[Start of section]

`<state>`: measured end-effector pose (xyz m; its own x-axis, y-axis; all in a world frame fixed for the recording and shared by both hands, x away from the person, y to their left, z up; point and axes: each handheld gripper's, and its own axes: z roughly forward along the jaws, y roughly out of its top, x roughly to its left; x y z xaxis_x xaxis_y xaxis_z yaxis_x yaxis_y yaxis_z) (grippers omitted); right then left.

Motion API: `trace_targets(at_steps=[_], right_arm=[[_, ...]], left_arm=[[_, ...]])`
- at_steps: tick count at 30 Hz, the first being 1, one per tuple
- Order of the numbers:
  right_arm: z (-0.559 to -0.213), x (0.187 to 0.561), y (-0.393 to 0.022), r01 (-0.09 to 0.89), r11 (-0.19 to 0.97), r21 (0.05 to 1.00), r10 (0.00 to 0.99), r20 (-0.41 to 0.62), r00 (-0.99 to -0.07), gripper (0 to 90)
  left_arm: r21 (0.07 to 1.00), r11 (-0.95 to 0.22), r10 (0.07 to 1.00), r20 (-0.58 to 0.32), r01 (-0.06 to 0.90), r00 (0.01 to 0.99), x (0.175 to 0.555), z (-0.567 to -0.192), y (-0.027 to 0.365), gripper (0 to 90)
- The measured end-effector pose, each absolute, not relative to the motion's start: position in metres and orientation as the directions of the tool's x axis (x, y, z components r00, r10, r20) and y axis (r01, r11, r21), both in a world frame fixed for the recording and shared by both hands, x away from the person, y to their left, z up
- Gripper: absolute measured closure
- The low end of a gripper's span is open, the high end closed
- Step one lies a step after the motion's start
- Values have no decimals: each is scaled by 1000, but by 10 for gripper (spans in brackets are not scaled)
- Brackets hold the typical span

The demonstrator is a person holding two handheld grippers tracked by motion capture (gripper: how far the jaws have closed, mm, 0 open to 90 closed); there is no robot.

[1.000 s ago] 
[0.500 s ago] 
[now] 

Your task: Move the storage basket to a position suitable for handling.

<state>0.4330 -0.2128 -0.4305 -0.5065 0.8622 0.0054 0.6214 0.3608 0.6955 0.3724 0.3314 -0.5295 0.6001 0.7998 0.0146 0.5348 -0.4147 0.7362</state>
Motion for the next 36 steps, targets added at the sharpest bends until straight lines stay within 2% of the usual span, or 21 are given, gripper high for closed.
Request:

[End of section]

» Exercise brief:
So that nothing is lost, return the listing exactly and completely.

» The answer:
`<state>`: measured end-effector pose (xyz m; its own x-axis, y-axis; all in a world frame fixed for the recording and shared by both hands, x away from the person, y to their left, z up; point and axes: each handheld gripper's, and its own axes: z roughly forward along the jaws, y roughly out of its top, x roughly to its left; x y z xaxis_x xaxis_y xaxis_z yaxis_x yaxis_y yaxis_z) (grippers omitted); right then left.

Motion API: `trace_targets(at_steps=[_], right_arm=[[_, ...]], left_arm=[[_, ...]])`
- at_steps: tick count at 30 Hz, the first being 1, one per tuple
- Order of the numbers:
  right_arm: z (-0.559 to -0.213), x (0.187 to 0.561), y (-0.393 to 0.022), r01 (-0.09 to 0.89), r11 (-0.19 to 0.97), r21 (0.05 to 1.00), r10 (0.00 to 0.99), r20 (-0.41 to 0.62), r00 (-0.99 to -0.07), gripper (0 to 90)
  left_arm: r21 (0.07 to 1.00), r11 (-0.95 to 0.22), r10 (0.07 to 1.00), r20 (-0.58 to 0.32), r01 (-0.06 to 0.90), r00 (0.01 to 0.99), x (0.175 to 0.555), z (-0.567 to -0.192), y (-0.027 to 0.365), gripper (0 to 90)
- The measured end-effector pose, each absolute, not relative to the motion's start: position in metres and orientation as the directions of the tool's x axis (x, y, z components r00, r10, r20) and y axis (r01, r11, r21), both in a world frame fixed for the recording and shared by both hands, x away from the person, y to their left, z up
- Gripper: absolute measured closure
- The low end of a gripper's span is open, the high end closed
- Step one lies a step after the motion's start
- Values have no decimals: each is scaled by 1000, but by 10 for gripper (spans in brackets are not scaled)
- Brackets hold the typical span

The demonstrator is a person holding two handheld grippers tracked by motion capture (gripper: how far the jaws have closed, mm, 0 open to 90 closed); there is no robot.

[1.000 s ago] 
[0.500 s ago] 
[now] 

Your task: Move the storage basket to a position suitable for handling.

<state>0.4330 -0.2128 -0.4305 -0.5065 0.8622 0.0054 0.6214 0.3608 0.6955 0.3724 0.3314 -0.5295 0.6001 0.7998 0.0146 0.5348 -0.4147 0.7362</state>
Motion for the next 36 steps, targets added at the sharpest bends until straight lines stay within 2% of the usual span, or 21 are given, gripper high for closed.
Request:

This exercise has now been completed.